Niet alleen in Nederland wordt er geklaagd over de ‘administratieve lastendruk’ die de onderwijsaccreditatie met zich meebrengt. Het Center for Higher Education Policies (CHEPS) van de Universiteit Twente heeft op verzoek van minister Bussemaker uitgezocht hoe de kwaliteit van het hoger onderwijs in vier Europese landen gecontroleerd wordt en hoeveel tijd, geld en moeite dat kost.
In alle vier de onderzochte landen wint instellingsaccreditatie terrein ten koste van de keuringen per opleiding. Noorwegen en Oostenrijk zijn het verst gevorderd – goedgekeurde instellingen mogen hun opleidingen daar zelf accrediteren – en ook in Duitsland en Vlaanderen gaat het die kant op.
De onderzoekers hebben echter niet kunnen vaststellen dat instellingsaccreditatie daadwerkelijk tot minder rompslomp leidt. Immers, de hogescholen en universiteiten die het vertrouwen van de overheid verdiend hebben en als instelling geaccrediteerd zijn, moeten zelf in de gaten houden of hun opleidingen aan de maat zijn. Betrouwbare studies of dit meer of minder tijd kost, ontbreken in de onderzochte landen.
Evenmin is duidelijk of instellingen efficiënter te werk kunnen gaan dan externe onderwijskeurmeesters. Dat hangt mede af van de eisen die overheden en betrokkenen stellen aan die interne controle.

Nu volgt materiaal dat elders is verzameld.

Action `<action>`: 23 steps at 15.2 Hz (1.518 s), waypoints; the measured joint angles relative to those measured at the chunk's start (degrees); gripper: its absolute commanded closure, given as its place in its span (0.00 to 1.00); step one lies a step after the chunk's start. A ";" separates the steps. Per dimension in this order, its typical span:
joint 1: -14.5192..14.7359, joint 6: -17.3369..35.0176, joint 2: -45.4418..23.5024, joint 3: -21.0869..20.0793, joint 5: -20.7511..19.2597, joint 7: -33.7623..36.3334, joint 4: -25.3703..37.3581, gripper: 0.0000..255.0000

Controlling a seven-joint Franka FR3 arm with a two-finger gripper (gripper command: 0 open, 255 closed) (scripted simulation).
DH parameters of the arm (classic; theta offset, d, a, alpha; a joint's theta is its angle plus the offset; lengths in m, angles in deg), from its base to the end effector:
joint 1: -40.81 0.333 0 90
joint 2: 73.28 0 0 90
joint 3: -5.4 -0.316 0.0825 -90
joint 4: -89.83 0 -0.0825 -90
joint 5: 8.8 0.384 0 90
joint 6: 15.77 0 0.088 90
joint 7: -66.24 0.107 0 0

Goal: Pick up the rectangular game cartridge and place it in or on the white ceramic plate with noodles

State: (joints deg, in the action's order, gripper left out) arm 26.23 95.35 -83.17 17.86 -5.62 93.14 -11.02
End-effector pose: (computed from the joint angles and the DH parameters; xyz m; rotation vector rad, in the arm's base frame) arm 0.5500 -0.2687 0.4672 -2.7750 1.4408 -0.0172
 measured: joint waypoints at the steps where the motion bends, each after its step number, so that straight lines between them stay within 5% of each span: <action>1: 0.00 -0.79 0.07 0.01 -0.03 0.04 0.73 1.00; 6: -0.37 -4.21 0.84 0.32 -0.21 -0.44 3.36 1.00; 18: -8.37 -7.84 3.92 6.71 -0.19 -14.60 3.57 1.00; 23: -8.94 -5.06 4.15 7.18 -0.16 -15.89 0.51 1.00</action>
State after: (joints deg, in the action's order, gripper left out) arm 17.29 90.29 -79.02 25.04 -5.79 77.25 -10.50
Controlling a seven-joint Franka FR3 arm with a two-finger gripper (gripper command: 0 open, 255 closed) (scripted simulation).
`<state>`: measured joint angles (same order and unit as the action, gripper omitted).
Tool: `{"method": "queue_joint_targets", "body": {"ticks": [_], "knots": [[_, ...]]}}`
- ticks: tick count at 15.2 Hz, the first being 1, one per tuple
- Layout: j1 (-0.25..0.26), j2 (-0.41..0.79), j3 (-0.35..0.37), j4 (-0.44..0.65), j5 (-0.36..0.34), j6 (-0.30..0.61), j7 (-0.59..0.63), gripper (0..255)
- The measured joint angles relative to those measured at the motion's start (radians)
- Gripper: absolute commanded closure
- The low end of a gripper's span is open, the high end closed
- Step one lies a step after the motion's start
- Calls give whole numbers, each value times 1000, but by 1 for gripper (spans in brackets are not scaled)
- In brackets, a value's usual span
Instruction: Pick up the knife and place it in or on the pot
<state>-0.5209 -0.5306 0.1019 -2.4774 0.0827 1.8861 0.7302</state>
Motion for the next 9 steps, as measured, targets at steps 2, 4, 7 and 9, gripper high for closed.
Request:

Gezien de vele onzekerheden is CHEPS voorzichtig met aanbevelingen. Een mogelijke ‘quick win’ voor Nederland is het verlengen van de keuringscyclus van zes naar acht jaar (Duitsland) tot zelfs twaalf jaar (Oostenrijk).
Maar misschien nog wel belangrijker is het advies aan de minister om beter duidelijk te maken wat de zegeningen van externe controle op onderwijskwaliteit zijn. Daardoor zouden docenten, die het meeste werk hebben aan de accreditaties, de ervaren lasten beter kunnen relativeren.
Minister Bussemaker reageert komend voorjaar op het rapport, als ze haar plannen voor de verdere ontwikkeling van het accreditatiestelsel ontvouwt.